Cannot use public key ZZZ to verify package signature from site XXX (Win32 error = 2148073478) SMS_DESPOOLER 2148073478 translates to "Invalid Signature", so there's something wrong with the keys. Have you tried copying the CT4 and CT5 files to the corresponding sites for a second time?

Cannot use public key ZZZ to verify package signature from site XXX (Win32 error = 2148073478) SMS_DESPOOLER 2148073478 translates to "Invalid Signature", so there's something wrong with the keys. Have you tried copying the CT4 and CT5 files to the corresponding sites for a second time? I have done this 4 or 5 times on the secondary site that I am currently focusing on, but in every case within a couple of hours the error would re-occur. It is happening on 6 of the 10 secondary sites I currently have setup. Is there any way to completely discard the current keys and regenerate new ones?

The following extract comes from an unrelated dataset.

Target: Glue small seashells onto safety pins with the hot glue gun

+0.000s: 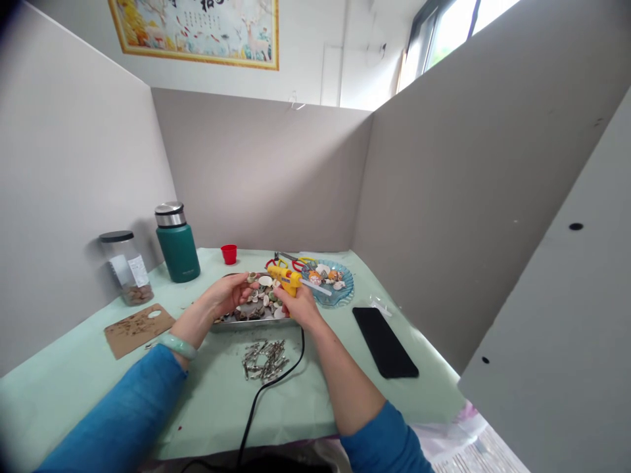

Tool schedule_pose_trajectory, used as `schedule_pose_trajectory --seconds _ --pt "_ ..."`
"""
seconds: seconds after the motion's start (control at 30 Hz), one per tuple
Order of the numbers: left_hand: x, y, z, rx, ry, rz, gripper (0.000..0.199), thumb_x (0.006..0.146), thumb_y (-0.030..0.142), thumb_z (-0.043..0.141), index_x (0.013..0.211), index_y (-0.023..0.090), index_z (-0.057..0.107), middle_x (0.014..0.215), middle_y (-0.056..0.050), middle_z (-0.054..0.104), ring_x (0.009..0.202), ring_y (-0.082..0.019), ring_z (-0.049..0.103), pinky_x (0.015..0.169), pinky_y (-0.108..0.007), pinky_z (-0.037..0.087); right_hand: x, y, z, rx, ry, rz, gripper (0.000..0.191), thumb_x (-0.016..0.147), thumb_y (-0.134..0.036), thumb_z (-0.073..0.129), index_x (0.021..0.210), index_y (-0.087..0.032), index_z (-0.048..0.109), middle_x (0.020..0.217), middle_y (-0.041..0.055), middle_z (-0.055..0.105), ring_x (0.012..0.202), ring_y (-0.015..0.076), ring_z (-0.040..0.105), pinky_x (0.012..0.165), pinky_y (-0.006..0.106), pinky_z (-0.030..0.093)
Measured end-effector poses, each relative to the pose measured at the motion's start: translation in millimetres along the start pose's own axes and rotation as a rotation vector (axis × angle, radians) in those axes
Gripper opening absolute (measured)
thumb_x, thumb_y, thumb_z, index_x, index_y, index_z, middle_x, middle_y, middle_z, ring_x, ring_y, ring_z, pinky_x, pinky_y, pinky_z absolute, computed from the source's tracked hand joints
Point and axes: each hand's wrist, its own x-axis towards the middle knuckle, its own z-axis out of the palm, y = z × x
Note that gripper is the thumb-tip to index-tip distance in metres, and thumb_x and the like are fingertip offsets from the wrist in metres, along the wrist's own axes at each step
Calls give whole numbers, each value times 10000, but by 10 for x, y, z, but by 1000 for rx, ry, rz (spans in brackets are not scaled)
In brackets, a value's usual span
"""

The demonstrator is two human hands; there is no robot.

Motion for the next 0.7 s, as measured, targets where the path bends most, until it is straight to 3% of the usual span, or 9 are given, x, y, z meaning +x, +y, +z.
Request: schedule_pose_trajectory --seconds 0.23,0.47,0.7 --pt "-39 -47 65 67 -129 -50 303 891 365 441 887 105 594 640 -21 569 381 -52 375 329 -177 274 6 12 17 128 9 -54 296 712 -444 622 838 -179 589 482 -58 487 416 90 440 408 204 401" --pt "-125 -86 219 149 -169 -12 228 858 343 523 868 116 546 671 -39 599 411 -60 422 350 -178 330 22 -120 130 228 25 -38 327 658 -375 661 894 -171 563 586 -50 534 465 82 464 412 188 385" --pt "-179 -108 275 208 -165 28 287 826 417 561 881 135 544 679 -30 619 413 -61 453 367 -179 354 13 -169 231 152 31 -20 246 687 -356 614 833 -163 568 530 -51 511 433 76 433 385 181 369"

Can I simply disable secure key exchange between sites in SCCM to avoid this error? Our SCCM implementation is used on the local intranet ONLY so there really isn't any need to require it. Also, I assume these public keys are held somewhere in AD...any way to clear/refresh them in there in case some old SMS keys are still being held?

Keys are written automatically to AD if the schema has been extended and AD publishing is enabled for the sites. ConfigMgr should refresh them automatically. You could try disabling "secure key exchange" if it solves the issue.

Thanks for your help Torsten, I have disabled the secure key exchange requirement from the primary site and all secondary sites and the errors have stopped. I think this is safe as SCCM in our environment is INTERNAL only and will remain that way.

Do you uncheck all three options under "Specify settings for publishing and secure key exchange", or just "Require secure key exchange between sites"? I have unchecked just the bottom and continue to get: SMS Despooler received an instruction and package file from site MIN that contains either software distribution data or inter-site replication data, however either the signature on the package or the hash algorithm ID used for the signature is not valid, the despooler will delete the instruction and the package file. I have tried manually copying the keys and that has not helped as well. I have 3 other sites and this is the only one with these problems. Thanks!